A propósito, cumpre destacar que o Comandante Enzo, em nenhuma linha sequer de seu discurso, teceu qualquer comentário de natureza política, o que apenas reforça o nosso entendimento de que as Forças Armadas, definitivamente, conhecem o importante lugar que ocupam no quadro institucional brasileiro.

Tal modo de proceder certamente faz parte da ordem do dia do atual Comandante do Exército, General Villas Bôas, o qual, quando ainda ocupava o Comando Militar do Amazonas, ao conferenciar na Comissão de Relações Exteriores e Defesa Nacional do Senado Federal, na série de audiências públicas realizadas para debater os Rumos da Política Externa 2011-2012, cujo 3º Ciclo tratou da questão inerente à Defesa Nacional, afirmou que apesar de a questão fronteiriça ser uma das preocupações do governo [...] poderemos caminhar numa direção bastante complexa [...], se não anteciparmos uma série de providências em algumas áreas da nossa fronteira, tendo registrado, inclusive, que o Brasil, em vias de se tornar a quinta economia do mundo, é um ator global que tenta desenvolver capacidades em todos os campos de projeção de poder, mas ainda possui metade do seu território não ocupado e não integrado à dinâmica do desenvolvimento nacional. (BRASIL, 2012b, p. 123)

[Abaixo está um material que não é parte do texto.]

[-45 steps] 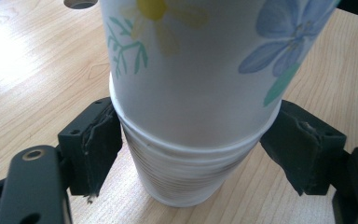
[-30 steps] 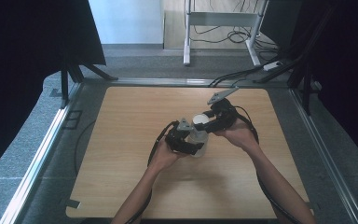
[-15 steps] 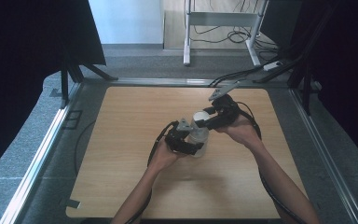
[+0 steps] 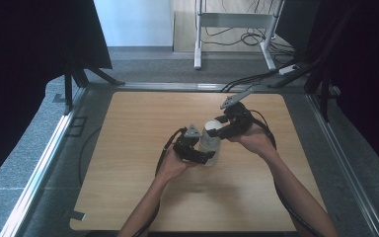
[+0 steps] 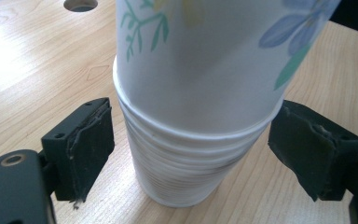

Diante desse amplo mapa normativo, pode-se afirmar que, nos termos do art. 142, caput, da Constituição em vigor, as Forças Armadas cumprem um duplo papel. No plano principal, destinam-se à defesa da Pátria e à garantia dos poderes constitucionais. Secundariamente, por iniciativa de qualquer dos poderes constituídos, garantem a lei e a ordem, o que somente acontecerá subsidiariamente, ou seja, quando verificada a impossibilidade de os órgãos de segurança pública (BRASIL, 1988, art. 144) fornecerem uma resposta à demanda constatada, nos termos do art. 15, § 2º, da Lei Complementar nº 97/99 (BRASIL, 1999). Por conseguinte, o emprego das Forças Armadas em missões de GLO deve ser entendido como algo excepcional, passível de acontecer somente em situações que efetivamente fogem à ação dos órgãos de segurança pública, pela razão simples de que tal atuação, nos termos da lei de regência, deve ser subsidiária. Nesse sentido, afirma José Afonso da Silva:

Só subsidiária e eventualmente lhes incumbe a defesa da lei e da ordem, porque essa defesa é de competência primária das forças de segurança pública, que compreendem a polícia federal e as polícias civil e militar dos Estados e do Distrito Federal. Sua interferência na defesa da lei e da ordem dependem, além do mais, de convocação dos legítimos representantes de qualquer dos poderes federais: Presidente da Mesa do Congresso Nacional, Presidente da República ou Presidente do Supremo Tribunal Federal. Ministro não é poder constitucional. Juiz de Direito não é poder constitucional. Juiz Federal não é poder constitucional. Deputado não é poder constitucional. Senador não é poder constitucional. São simples membros dos poderes e não os representam. (SILVA, 2005, p. 772)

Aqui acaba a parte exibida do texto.